Rielaborazione creativa

I colori lividi della locandina, e la distruzione ivi ritratta, rendono da subito evidente il mood perseguito da Edwards e dagli sceneggiatori per questo remake. C'era tuttavia da fare i conti con una tradizione cinematografica lunga e variegata, che ha visto il soggetto adeguarsi di volta in volta ai tempi, mutando considerevolmente i suoi tratti di base, nelle sue tante incarnazioni filmiche. Pur incarnando sempre le stesse inquietudini, Godzilla non è rimasto sempre uguale a se stesso: per larghi tratti della sua storia, il mostro si è trasformato di fatto in un eroe (seppur nero), un difensore della Terra che si contrapponeva ad altri, e più temibili, nemici. Questa nuova versione sceglie di tenere ben presente quella determinata fase della storia della creatura: simbolo fortemente legato all'ansia di dominio dell'uomo sulla natura, e alle sue aberrazioni, il Godzilla del 2014 rappresenta la forza primordiale che ha il compito di ristabilire quell'ordine che la razza umana ha violato. Una sorta di divinità (così la definisce lo scienziato Ichiro Serizawa, che nel film ha il volto di Ken Watanabe) spietata, potente e guidata da una logica difficilmente riducibile ai concetti umani di bene e male. Di fronte a lei, pienamente in linea con la tradizione dei kaiju eiga, che ha visto spesso lo scontro tra creature giganti, due M.U.T.O. (Massive Unidentified Terrestrial Organism): parassiti a loro volta provenienti da un tempo antichissimo, a loro volta nutriti dalle radiazioni, e resi potenti dall'opera dell'uomo. Lo scontro, che si articolerà tra le locations del Giappone, della località hawaiiana di Honolulu e dell'entroterra americano, avrà dimensioni epiche e si lascerà dietro, prevedibilmente, un notevole carico di distruzione.

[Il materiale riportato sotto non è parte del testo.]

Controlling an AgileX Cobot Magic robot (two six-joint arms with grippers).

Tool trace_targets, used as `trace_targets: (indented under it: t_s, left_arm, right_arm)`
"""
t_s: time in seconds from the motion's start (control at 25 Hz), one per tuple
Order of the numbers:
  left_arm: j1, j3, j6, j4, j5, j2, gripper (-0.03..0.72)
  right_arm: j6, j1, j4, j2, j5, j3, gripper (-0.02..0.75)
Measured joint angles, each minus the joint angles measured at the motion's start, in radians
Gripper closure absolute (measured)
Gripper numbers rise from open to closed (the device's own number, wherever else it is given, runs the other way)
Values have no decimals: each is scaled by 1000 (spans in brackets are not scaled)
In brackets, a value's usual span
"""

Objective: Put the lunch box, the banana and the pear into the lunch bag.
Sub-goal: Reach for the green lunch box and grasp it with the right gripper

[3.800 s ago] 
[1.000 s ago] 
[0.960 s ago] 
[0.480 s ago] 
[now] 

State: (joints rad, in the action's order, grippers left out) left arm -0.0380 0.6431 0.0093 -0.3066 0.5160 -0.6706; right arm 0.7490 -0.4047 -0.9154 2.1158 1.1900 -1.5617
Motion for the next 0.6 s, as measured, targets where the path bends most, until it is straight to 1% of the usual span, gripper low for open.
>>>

Sapore antico, resa moderna

Godzilla: il mostro in tutto il suo splendore
Godzilla: il mostro in tutto il suo splendore
Una delle caratteristiche che colpiscono del film di Edwards, in effetti (al di là di un 3D ormai scontato per produzioni di queste dimensioni, ma qui non strettamente necessario) è il riuscito mix tra un mood dal sapore retrò, filologicamente fedele alla tradizione a cui si ricollega (in sé artigianale, e caratterizzata da una certa anarchica ingenuità) e l'uso di un budget da grande produzione. Questo Godzilla può definirsi, per molti versi (e sappiamo quanto una definizione del genere sia rischiosa) un b-movie trasporatato nel cinema di serie A: del cinema fantastico low budget, e della tradizione dei kaiju, ha quella carica genuinamente eversiva, destabilizzante nella sua semplicità, che riempie di significati angosciosi e di metafore, fosche quanto facilmente leggibili, immagini di distruzione dalla forte presa spettacolare. Il tutto, però, viene filtrato attraverso un uso consapevole, intelligente ma non furbo, dei mezzi del moderno blockbuster hollywoodiano: il regista, durante le due ore di durata del film, tiene sotto controllo la messa in scena, ne contiene la naturale tendenza all'ipertrofia, puntando per tutta la prima parte sull'accumulo della tensione e sulla suggestione dei dettagli, visivi e non; il tutto ad anticipare la successiva, catartica esplosione di morte e distruzione in digitale, per la gioia (in questo caso giustificata) dei fans del genere. Quando lo scontro tra i giganti radioattivi arriva, non si sorride mai, ma si tengono piuttosto gli occhi incollati allo schermo; la sospensione dell'incredulità, sapientemente preparata da una buona gestione della narrazione, viene raggiunta con mestiere e sicurezza.

Affetti e complotti

Godzilla: Bryan Cranston e Aaron Taylor-Johnson in una scena
Godzilla: Bryan Cranston e Aaron Taylor-Johnson in una scena
La preparazione di cui si diceva è frutto di un plot che vede la presenza di personaggi semplici, ma non stereotipati, all'interno di una vicenda che, articolata in un ampio arco di tempo, presenta all'inizio i contorni della cospirazione politica: la fuga di radiazioni, nel prologo, che provoca la morte della moglie dello scienziato interpretato da Bryan Cranston, la tenace, costante ricerca della verità che anima quest'ultimo, la presa di coscienza e il percorso di crescita personale del figlio (un efficace Aaron Taylor-Johnson), i dilemmi morali incarnati dal personaggio interpretato da Watanabe, memore dell'incubo nucleare. La scelta di mostrare individui comuni alle prese con eventi apocalittici, e di puntare sulla spinta alla preservazione degli affetti (e sull'elaborazione del lutto) quale motore per gesta ed azioni eroiche, rappresenta una strategia di sicura efficacia per il raggiungimento dell'empatia. Con mestiere, gli sceneggiatori preparano il terreno per l'azione che riempie la seconda metà del film, organizzando gli eventi in un semplice quanto efficace climax. Si può forse recriminare, almeno agli occhi di chi scrive, per un mancato approfondimento di quella dimensione "mitica", da semi-divinità, che lo script ha scelto di conferire (in modo più suggerito che compiuto) alla creatura: il personaggio di Watanabe, che introduce nei suoi discorsi tale elemento, aveva in questo senso tutte le potenzialità per dare ad esso ulteriore spazio. Compito rimandato a un ipotetico sequel?

In conclusione

Chi è cresciuto con i kaiju eiga, ma anche chi ama più in generale il fantastico di qualità, non può che salutare favorevolmente questo reboot. Il "misfatto" di Emmerich è cancellato, e lo spirito del Godzilla della Toho sostanzialmente rispettato: l'idea di un sequel (ipotesi, non ufficiale, già ventilata dal regista) ci provoca, per una volta, quel senso di infantile attesa che da sempre è segno di un'operazione riuscita.